The Money Market is a general name for the sphere of operations of certain classes of men who wish to borrow or lend money, and is grouped around the Bank of England and those streets in the immediate neighbourhood where for centuries the City bankers have congregated.
The Money Market deals more especially in loans for very short periods. The fund which is dealt in is called the "short loan fund of the London Money Market." This short loan fund consists for the most part of the unemployed money of the banks. By "unemployed' is meant that money which is not permanently invested by the banks, but which it is thought advisable to have ready at hand. It is described in the balance sheets of the various banks as "money lent at call or on short notice."
On the one hand, we have the banks who have money to lend; on the other hand, there is a group of men who carry on their business partly by means of borrowed capital. These are the bill brokers and the operators on the Stock Exchange. Added to these are the British Government, which borrows money from the market from time to time, and the Indian Government, which lends money. Foreign governments and foreign banks also take advantage of London's position as a free gold market, and there is, as a general rule, a very large amount of foreign capital invested in the London Money Market.
London occupies quite a peculiar financial position compared with the other capitals of Europe. The Bank of England is compelled by its charter, as we saw in a previous chapter, to buy all gold offered to it, and it never attempts to place any obstacle in the way of those who wish to export gold, beyond the legitimate method of raising the rate of interest. In this way London has acquired the reputation of being the only perfectly free market for gold.
Of course the Bank of England is intimately connected with the Money Market; in fact it is the pivot of the Market, but the Bank is generally spoken of as apart from the Market, which is, as we shall see later, often slightly antagonistic to the Bank.
The position of the bill brokers demands a few words of explanation. In most, if not all, of the European capitals the business of bill discounting is carried on by the banks, but in London there is a class of middlemen between the banker and the holders of bills. These are the bill brokers, who have acquired the greater part of the business of discounting bills in London. A great part of this business is conducted with money borrowed from the banks, either in the form of seven-day loans or day-to-day money, or even such short loans as "overnight" money, lent from one afternoon to the next morning.
Two things are of especial interest to all who study the Money Market; these are, the Bank of England Reserve of coin and bullion, and the Bates of Interest prevailing in the Market. Owing to the unique position occupied by the Bank of England in our banking system - a position which has been explained in a former chapter - the Reserve of the Bank of England has come to be regarded as the National Reserve. All of the London Clearing bankers are compelled to keep an account at the Bank of England, and as the other bankers all appoint London agents with whom they keep a balance and upon whom they draw, it follows that the Bank of England is open to be drawn upon directly or indirectly by the whole of the English banks. With the exception of the balances kept at the Bank of England or the London agent, no banks keep a gold reserve of any great extent beyond the money held as till money, and which is required for day-to-day purposes. It is easy to see, therefore, the importance which attaches to the Bank of England Reserve. Not only is this Reserve open to be drawn upon for the purposes of our English banking system, but it may also be diminished at any moment by a drain of money for export purposes, a danger which is accentuated by the international position occupied by London as the financial centre of the world.

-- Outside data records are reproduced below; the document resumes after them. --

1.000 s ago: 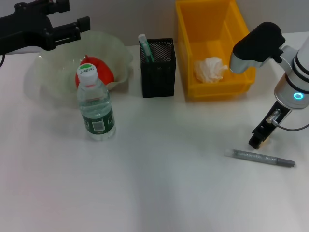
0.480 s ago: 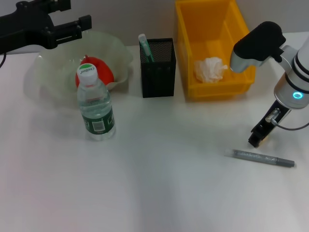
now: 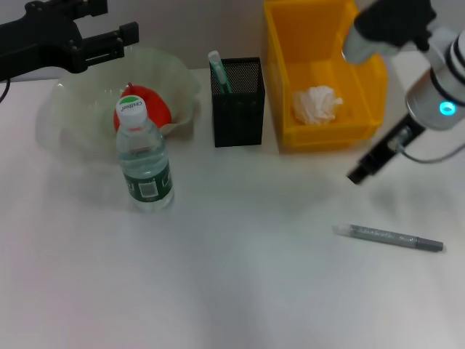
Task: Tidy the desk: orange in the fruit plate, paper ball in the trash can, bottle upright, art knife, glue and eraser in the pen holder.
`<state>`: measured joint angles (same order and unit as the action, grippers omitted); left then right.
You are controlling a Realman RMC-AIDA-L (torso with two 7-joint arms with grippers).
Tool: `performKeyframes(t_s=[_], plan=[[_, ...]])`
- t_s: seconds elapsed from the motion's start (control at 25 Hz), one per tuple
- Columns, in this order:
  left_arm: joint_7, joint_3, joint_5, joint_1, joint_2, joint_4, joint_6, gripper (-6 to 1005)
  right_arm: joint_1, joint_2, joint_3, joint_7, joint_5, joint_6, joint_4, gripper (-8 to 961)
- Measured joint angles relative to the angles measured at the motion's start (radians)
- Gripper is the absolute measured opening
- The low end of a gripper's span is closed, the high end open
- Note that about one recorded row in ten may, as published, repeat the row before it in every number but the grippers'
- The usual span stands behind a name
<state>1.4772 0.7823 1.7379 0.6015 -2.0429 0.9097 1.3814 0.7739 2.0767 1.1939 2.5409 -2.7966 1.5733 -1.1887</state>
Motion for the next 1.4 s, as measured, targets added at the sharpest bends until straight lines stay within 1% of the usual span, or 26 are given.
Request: performKeyframes(t_s=[0.12,0.2,0.28,0.32,0.36,0.44,0.48,0.52,0.56,0.68,0.72,0.76,0.8,0.84,0.88,0.92,0.96,1.12,1.16,1.32,1.4], plan=[[0.0,0.0,0.0,0.0,0.0,0.0,-0.001,724,-0.025,0.0,0.003,-0.015,0.065,0.019,-0.126,385],[0.0,0.0,0.0,-0.001,0.0,0.0,-0.001,724,-0.042,0.003,0.012,-0.016,0.081,-0.008,-0.199,385],[0.0,-0.001,0.0,-0.002,0.0,0.0,-0.002,723,-0.057,0.004,0.027,-0.016,0.098,-0.068,-0.238,385],[0.0,-0.001,0.0,-0.003,0.0,0.0,-0.004,723,-0.069,0.005,0.053,-0.016,0.109,-0.147,-0.253,385],[0.0,-0.001,0.0,-0.003,0.0,0.0,-0.004,723,-0.069,0.005,0.053,-0.016,0.109,-0.147,-0.253,385],[-0.001,-0.001,0.0,-0.003,0.0,0.0,-0.008,723,-0.078,0.006,0.083,-0.016,0.114,-0.236,-0.252,385],[-0.001,0.0,0.0,-0.003,0.0,0.0,-0.009,723,-0.08,0.006,0.099,-0.016,0.116,-0.284,-0.244,384],[-0.001,0.0,0.0,-0.003,0.0,0.0,-0.01,723,-0.079,0.006,0.128,-0.016,0.12,-0.373,-0.218,384],[-0.001,0.0,0.0,-0.003,0.0,0.0,-0.01,723,-0.079,0.006,0.128,-0.016,0.12,-0.373,-0.218,384],[-0.001,0.0,0.0,-0.002,0.0,0.0,-0.01,723,-0.067,0.006,0.163,-0.02,0.145,-0.49,-0.167,384],[-0.002,0.0,0.0,-0.002,0.0,0.0,-0.01,723,-0.052,0.004,0.176,-0.037,0.179,-0.551,-0.123,384],[-0.002,0.0,0.0,-0.001,0.0,0.0,-0.01,723,-0.052,0.004,0.176,-0.037,0.179,-0.551,-0.123,384],[-0.002,0.0,0.0,-0.001,0.0,0.0,-0.01,723,-0.036,0.003,0.175,-0.068,0.223,-0.601,-0.075,384],[-0.003,0.0,0.0,-0.001,0.0,0.0,-0.01,723,-0.036,0.003,0.175,-0.068,0.223,-0.601,-0.075,384],[-0.004,0.0,0.0,-0.001,0.0,0.0,-0.01,723,-0.027,0.003,0.172,-0.091,0.25,-0.63,-0.047,384],[-0.006,0.0,0.0,-0.001,0.0,0.0,-0.01,723,-0.012,0.002,0.168,-0.133,0.308,-0.68,0.008,384],[-0.007,0.0,0.0,-0.001,0.0,0.0,-0.01,723,-0.012,0.002,0.168,-0.133,0.308,-0.68,0.008,384],[-0.007,0.0,0.0,0.0,0.0,0.0,-0.009,723,0.027,0.0,0.149,-0.192,0.377,-0.725,0.109,383],[-0.007,0.0,0.0,0.0,0.0,0.0,-0.009,723,0.027,0.0,0.149,-0.192,0.377,-0.725,0.109,383],[-0.01,0.0,0.0,0.001,0.0,0.0,-0.008,723,0.059,0.0,0.142,-0.206,0.407,-0.745,0.192,383],[-0.01,0.0,0.0,0.001,0.0,0.0,-0.009,723,0.064,0.0,0.142,-0.217,0.421,-0.751,0.208,383]])
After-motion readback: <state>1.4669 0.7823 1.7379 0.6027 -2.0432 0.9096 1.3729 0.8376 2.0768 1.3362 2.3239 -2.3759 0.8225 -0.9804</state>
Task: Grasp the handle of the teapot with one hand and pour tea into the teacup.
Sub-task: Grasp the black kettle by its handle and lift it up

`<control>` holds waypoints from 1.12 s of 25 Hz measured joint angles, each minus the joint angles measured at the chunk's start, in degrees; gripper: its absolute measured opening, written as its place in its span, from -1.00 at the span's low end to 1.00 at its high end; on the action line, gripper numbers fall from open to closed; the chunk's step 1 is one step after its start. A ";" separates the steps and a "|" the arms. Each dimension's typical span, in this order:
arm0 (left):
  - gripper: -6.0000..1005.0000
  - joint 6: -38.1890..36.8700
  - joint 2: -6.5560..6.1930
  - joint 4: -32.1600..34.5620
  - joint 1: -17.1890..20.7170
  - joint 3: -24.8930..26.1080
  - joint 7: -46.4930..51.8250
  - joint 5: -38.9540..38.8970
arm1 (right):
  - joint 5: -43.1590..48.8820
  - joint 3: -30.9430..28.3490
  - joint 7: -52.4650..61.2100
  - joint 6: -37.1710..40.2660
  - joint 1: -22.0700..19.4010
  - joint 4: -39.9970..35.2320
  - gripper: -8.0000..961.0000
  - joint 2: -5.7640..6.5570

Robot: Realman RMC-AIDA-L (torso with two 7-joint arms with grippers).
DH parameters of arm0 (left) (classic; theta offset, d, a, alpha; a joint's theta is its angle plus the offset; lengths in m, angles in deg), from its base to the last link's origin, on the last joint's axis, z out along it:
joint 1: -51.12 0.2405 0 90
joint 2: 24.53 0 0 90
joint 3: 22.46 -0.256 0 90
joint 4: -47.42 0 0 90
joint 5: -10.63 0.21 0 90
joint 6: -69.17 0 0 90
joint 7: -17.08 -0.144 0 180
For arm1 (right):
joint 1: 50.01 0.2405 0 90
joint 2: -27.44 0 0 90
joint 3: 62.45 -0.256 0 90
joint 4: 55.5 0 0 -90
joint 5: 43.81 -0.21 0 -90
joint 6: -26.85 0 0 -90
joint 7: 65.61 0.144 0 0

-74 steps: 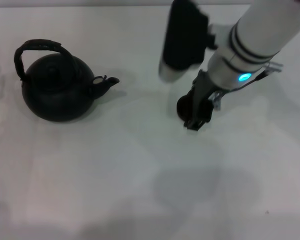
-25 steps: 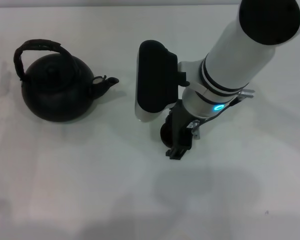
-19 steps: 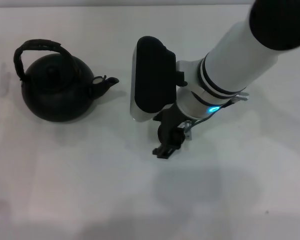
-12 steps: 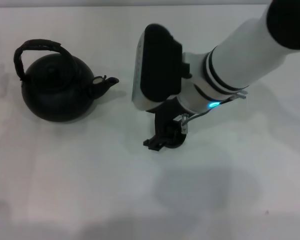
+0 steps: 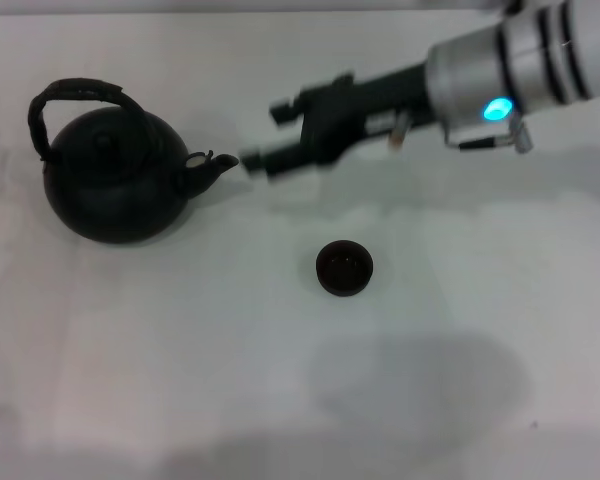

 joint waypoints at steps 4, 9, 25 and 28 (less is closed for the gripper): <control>0.20 -1.26 0.04 0.42 0.29 -0.01 -0.04 -2.23 | -19.04 -12.89 -8.35 -1.18 0.73 17.78 0.77 0.11; 0.20 -1.96 0.10 0.53 0.48 -0.02 0.07 -3.01 | -42.46 -22.54 -19.90 -1.36 -0.52 37.63 0.77 -0.39; 0.20 -3.62 -0.07 0.05 3.71 -0.64 0.04 5.59 | -73.50 -27.39 -103.32 13.97 -4.08 48.97 0.76 -0.44; 0.20 -5.31 -0.13 -0.05 6.62 -0.63 0.08 10.66 | -73.52 -29.58 -101.08 15.71 -3.89 48.53 0.76 -0.04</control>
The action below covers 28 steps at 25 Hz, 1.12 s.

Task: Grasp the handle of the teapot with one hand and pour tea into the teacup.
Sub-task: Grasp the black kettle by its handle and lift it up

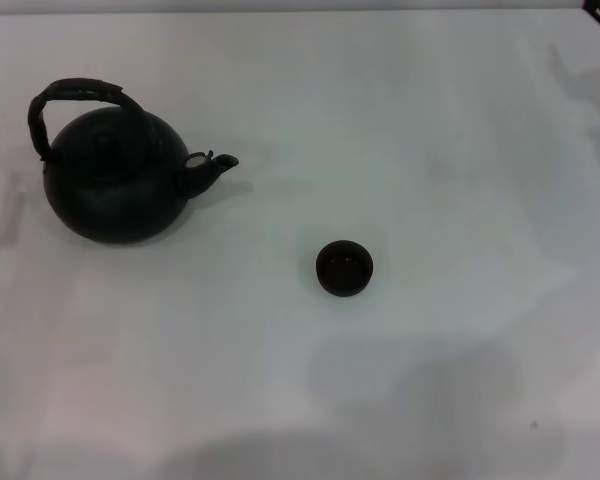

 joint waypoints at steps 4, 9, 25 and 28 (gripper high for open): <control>0.20 -2.82 0.04 -1.00 3.87 0.00 -0.02 5.35 | -0.01 -1.33 1.98 2.79 0.18 -1.57 0.76 0.17; 0.20 -6.91 0.14 -1.45 7.11 0.00 -0.42 11.01 | -0.15 -1.41 3.81 6.72 0.37 -4.02 0.76 0.32; 0.20 -3.79 0.22 -1.06 -0.93 0.15 -5.94 12.37 | 0.11 -1.50 6.44 8.69 1.58 -3.85 0.76 0.07; 0.20 -1.54 0.24 -0.93 -2.25 0.10 -5.94 12.56 | 0.09 -1.50 6.61 8.62 1.35 -3.79 0.76 0.09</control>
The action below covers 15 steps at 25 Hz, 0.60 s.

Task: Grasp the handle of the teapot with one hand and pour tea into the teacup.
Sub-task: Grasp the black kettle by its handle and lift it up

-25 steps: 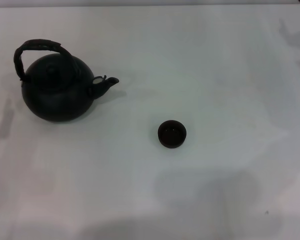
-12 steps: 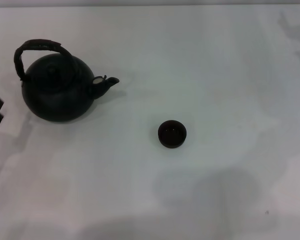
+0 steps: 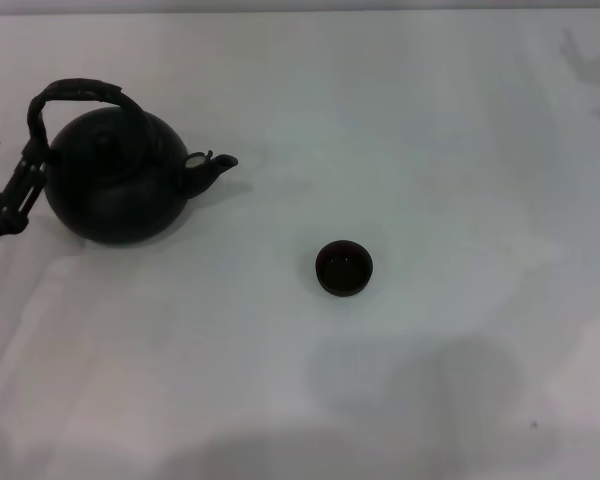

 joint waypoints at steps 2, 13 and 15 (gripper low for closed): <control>0.20 0.65 0.02 0.01 -0.33 0.00 0.00 0.08 | -0.01 0.00 0.09 0.16 -0.04 0.01 0.76 0.00; 0.19 6.04 0.09 1.59 -2.58 0.51 0.00 -0.29 | 0.01 0.42 0.34 0.26 -0.02 0.10 0.76 -0.06; 0.19 6.63 0.09 1.59 -3.17 0.51 0.00 -0.29 | 0.03 0.53 0.36 0.26 -0.04 0.10 0.76 -0.07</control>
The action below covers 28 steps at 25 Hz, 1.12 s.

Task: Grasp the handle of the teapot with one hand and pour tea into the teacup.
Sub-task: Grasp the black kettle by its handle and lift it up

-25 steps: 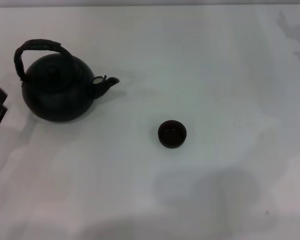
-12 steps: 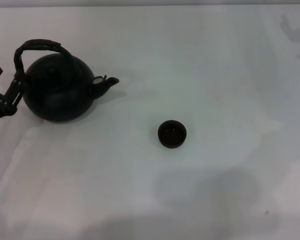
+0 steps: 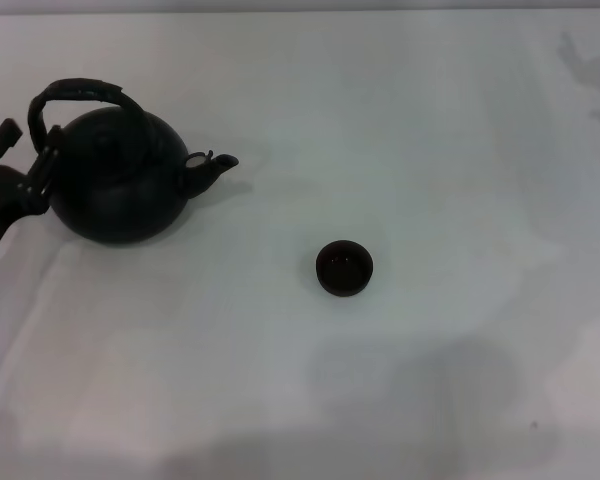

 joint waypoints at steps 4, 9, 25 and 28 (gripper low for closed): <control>0.19 1.74 0.04 0.07 -1.20 0.00 0.00 -0.29 | 0.01 0.08 0.02 0.00 -0.05 0.00 0.76 -0.02; 0.13 2.57 0.07 1.82 -1.52 0.00 0.00 -1.60 | 0.01 0.09 0.04 0.00 -0.16 0.00 0.76 -0.02; -0.71 1.41 -0.07 2.15 -0.97 -0.01 0.00 -4.89 | 0.00 0.00 0.19 -0.09 -0.24 0.09 0.76 -0.09; -0.71 -2.02 -0.10 2.15 -1.75 0.00 0.00 -5.35 | 0.00 -0.07 0.19 -0.10 -0.39 0.09 0.76 -0.10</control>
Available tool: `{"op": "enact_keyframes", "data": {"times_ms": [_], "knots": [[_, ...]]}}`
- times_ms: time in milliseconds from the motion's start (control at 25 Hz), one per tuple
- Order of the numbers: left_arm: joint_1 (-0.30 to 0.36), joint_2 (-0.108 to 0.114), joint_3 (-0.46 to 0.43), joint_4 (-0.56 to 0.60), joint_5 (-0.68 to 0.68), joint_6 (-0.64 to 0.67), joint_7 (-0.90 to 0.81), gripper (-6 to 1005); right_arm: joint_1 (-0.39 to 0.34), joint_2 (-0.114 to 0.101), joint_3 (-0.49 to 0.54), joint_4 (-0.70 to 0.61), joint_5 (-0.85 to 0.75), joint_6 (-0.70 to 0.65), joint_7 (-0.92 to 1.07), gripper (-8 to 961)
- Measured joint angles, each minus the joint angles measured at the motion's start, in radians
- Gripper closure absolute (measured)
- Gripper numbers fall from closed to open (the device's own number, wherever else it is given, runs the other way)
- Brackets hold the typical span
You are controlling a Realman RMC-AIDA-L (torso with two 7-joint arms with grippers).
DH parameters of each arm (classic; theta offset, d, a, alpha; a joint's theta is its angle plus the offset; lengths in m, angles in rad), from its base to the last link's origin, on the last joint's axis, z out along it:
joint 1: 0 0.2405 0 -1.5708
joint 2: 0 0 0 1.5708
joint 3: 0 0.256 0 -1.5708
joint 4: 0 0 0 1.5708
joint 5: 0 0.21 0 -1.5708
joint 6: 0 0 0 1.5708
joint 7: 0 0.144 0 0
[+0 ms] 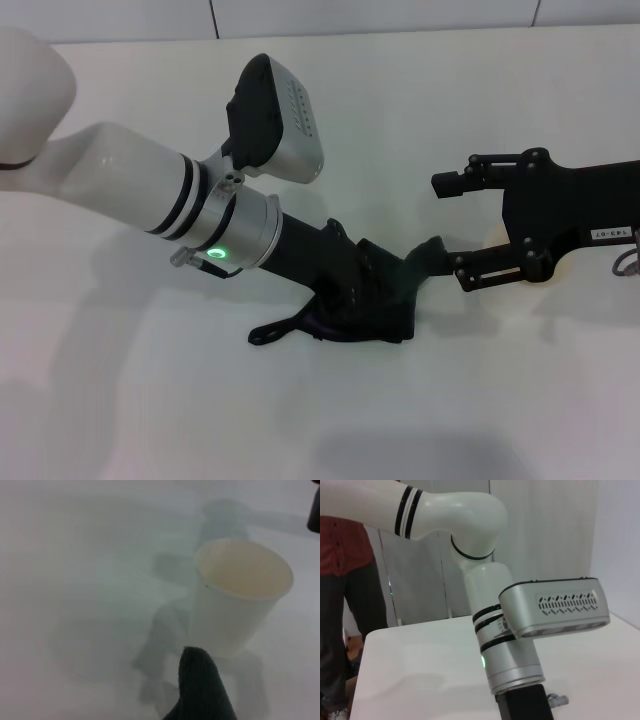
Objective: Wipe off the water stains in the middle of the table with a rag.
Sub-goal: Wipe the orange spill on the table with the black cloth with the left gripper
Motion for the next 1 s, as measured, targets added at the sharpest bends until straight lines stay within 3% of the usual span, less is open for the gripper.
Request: {"op": "enact_keyframes", "data": {"times_ms": [360, 680, 1000], "knots": [[0.001, 0.0, 0.018, -0.001, -0.001, 0.002, 0.0, 932, 0.0, 0.0, 0.0, 0.0, 0.008, -0.001, -0.001, 124], [0.009, 0.012, 0.004, -0.001, 0.015, -0.097, -0.011, 931, 0.0, 0.0, -0.002, 0.0, 0.009, -0.005, -0.002, 123], [0.026, 0.013, -0.14, 0.01, 0.127, -0.127, -0.014, 931, -0.004, 0.0, -0.002, 0.0, 0.011, -0.005, -0.002, 124]]}}
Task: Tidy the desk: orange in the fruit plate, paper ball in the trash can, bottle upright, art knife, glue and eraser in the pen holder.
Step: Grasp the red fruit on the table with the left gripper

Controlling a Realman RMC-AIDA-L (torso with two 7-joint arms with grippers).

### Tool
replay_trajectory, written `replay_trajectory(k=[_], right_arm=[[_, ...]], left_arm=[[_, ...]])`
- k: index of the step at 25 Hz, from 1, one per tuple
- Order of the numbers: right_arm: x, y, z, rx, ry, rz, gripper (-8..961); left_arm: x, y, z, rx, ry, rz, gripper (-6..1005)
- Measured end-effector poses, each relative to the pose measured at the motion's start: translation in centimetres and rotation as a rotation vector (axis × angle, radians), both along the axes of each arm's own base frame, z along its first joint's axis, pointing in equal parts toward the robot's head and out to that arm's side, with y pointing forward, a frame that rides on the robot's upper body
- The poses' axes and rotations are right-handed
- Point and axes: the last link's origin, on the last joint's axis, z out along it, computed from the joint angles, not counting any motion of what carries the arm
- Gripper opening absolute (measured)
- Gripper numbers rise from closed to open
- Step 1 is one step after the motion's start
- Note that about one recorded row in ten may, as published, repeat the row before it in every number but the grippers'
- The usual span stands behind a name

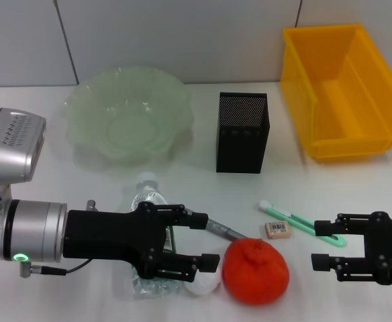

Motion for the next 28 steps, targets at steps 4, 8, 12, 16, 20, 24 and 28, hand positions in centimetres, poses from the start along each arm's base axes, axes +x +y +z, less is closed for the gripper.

During the eighteenth century, if gold was being drained from the country, and the Bank of England's reserve was abnormally diminished, the remedy was found in a contraction of the paper currency, which caused gold to flow into the country to fill the vacancy so caused. But since the passing of the Act of 1844 the note circulation varies automatically with the influx and efflux of gold to and from the Bank of England. Another method is now used to attract gold to the country - a method much more certain and rapid in its action; that is, the raising of the prevailing rates of interest in the Money Market. If the general level of interest in the Market rises, the prospect of increased profit induces foreigners to remit money to the London Market and to buy bills on London, both of which tend to make the foreign exchanges more favourable to this country, and so bring about an import of gold from other financial centres.
It can now be seen why the Bank of England is often antagonistic to the Money Market. The Market, that is to say, the borrowing portion of the Market, is always anxious to keep the rate of interest low. "Cheap money," that is, money which can be borrowed at a low rate of interest, is a necessity to those classes who trade in part with borrowed capital. The Bank of England, on the other hand, must always keep one eye upon its Reserve, and it often is compelled to use every effort to force up the prevailing rates of interest against the inclination of the Market. The Bank of England cannot altogether control these prevailing rates, but they are able to influence them powerfully through their own official rate of discount, commonly called the Bank Bate.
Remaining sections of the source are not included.